JOSEPH BRODSKY WAS JOSEPH BRODSKY The last times I had significant interactions with Joseph had to do with the publication of my book of Akhmatova translations- I don’t read Russian, but had worked with interlinear translations, and Serge Shishkoff, a native speaker teaching at the University, brilliant and kind. First of all, I asked Joseph if he would write a letter recommending me and the translations. by Lyn Coffin

'“Well,” said Joseph. “Let’s do this. Here—” and he signed his name at the bottom of two or three sheets of paper. “Write what you like,” he said.

'So I did.

'I wrote something brief about my translations “being poems in their own right and doing something like justice to the originals.” I added, “One can think of no higher praise than that.” I showed Joseph the three-sentence letter I had (literally) written in his (i.e., over his) name, and he said it was fine.

'By that time, Joseph was moving on, leaving Ann Arbor for NewYork, where he would live until he died. I had a contract from W.W. Norton in my hand for my Akhmatova translations, predicated on the book’s bearing an introduction by Joseph Brodsky.

'He had promised to write said introduction before he left, but had not done so. To say he was a procrastinator perhaps does not convey the full extent of the situation. Joseph promised a lot. He always, eventually, delivered. But sometimes later was so later it was no better than never.

'So- the book went into galleys. No introduction.

'I wrote and called. Joseph (offhandedly) promised and promised. Norton began making threatening noises. The book would be pulled unless Joseph delivered. I was desperate, so I did a wild and desperate thing.

'I went to the library and read all the introductions I could find in English that Joseph had previously written- paying special attention to what he said about Russian writers. Using his own words, and twisting them to fit Akhmatova, then weaving them into a more or less coherent Introduction, I wrote Brodsky’s Introduction for him. (I justified myself on the basis of Joseph’s having not been true to his word and b) those sheets of paper he had given me with his signature at the bottom. To be sure, a whole introduction was perhaps not what he had envisioned- But, then, neither had I.)

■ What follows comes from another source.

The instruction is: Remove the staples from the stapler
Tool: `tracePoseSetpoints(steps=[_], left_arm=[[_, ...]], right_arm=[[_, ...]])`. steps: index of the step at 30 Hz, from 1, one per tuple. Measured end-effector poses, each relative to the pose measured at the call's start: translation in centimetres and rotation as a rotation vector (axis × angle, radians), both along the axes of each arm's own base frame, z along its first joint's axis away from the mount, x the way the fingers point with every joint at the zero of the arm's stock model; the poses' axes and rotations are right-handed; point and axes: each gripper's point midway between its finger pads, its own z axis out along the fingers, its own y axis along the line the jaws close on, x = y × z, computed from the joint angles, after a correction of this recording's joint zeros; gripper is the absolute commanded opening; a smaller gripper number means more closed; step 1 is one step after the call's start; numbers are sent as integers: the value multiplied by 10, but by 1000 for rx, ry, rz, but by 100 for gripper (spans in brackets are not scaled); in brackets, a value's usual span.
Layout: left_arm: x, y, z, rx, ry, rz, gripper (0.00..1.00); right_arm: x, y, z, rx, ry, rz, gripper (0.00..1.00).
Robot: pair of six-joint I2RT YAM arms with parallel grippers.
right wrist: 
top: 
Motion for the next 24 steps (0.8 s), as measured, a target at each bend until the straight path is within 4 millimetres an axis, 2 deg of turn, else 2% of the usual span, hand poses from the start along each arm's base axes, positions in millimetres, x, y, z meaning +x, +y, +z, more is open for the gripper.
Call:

'Anyway, I wrote the Introduction and sent it out, then waited with bated breath for Norton’s response. (Maybe, I told myself, as I mused about the stressful situation- Maybe when Joseph finds out, he’ll think it’s funny or a good “up yours” to the academic establishment. I could not quite push myself into being sanguine about his reaction but, like Scarlet, I would think about that tomorrow, after the book was published. Maybe the “fake” introduction would become a classic, taught in classes of Russian literature.)

'Norton’s reaction came swiftly. They LOVED the Introduction. Their letter (written by someone who knew the lay of Brodsky land) said he and the other Norton people thought it was the best piece of prose Brodsky had ever written. (Inwardly, I complimented myself- It was, I noted, a truly loving tribute– condensed, vintage Brodsky.)

'And so the book went ahead, with not a word from Brodsky. And I kid you not- about one hour before I was going to go to the post office and send back the by now corrected and recorrected galleys of the whole book- a package arrived on my doorstep from Brodsky. It was his Introduction. The note read, “Sorry, I’m late with this” (or something to that effect.) It was signed, I remember, “Citizen Joe.”

'What to do? I immediately sent the new Introduction to Norton. Joseph, I said, had written another Introduction, and he wanted that to be used for the book. Norton read the new Introduction and objected. The first Introduction, they said, was by far the better.

'“I agree,” I told them, (I actually did) “but Joseph Brodsky is Joseph Brodsky. And he wants the second Introduction. He would be really unhappy if the first Introduction were used.” (Truer words were never spoken.)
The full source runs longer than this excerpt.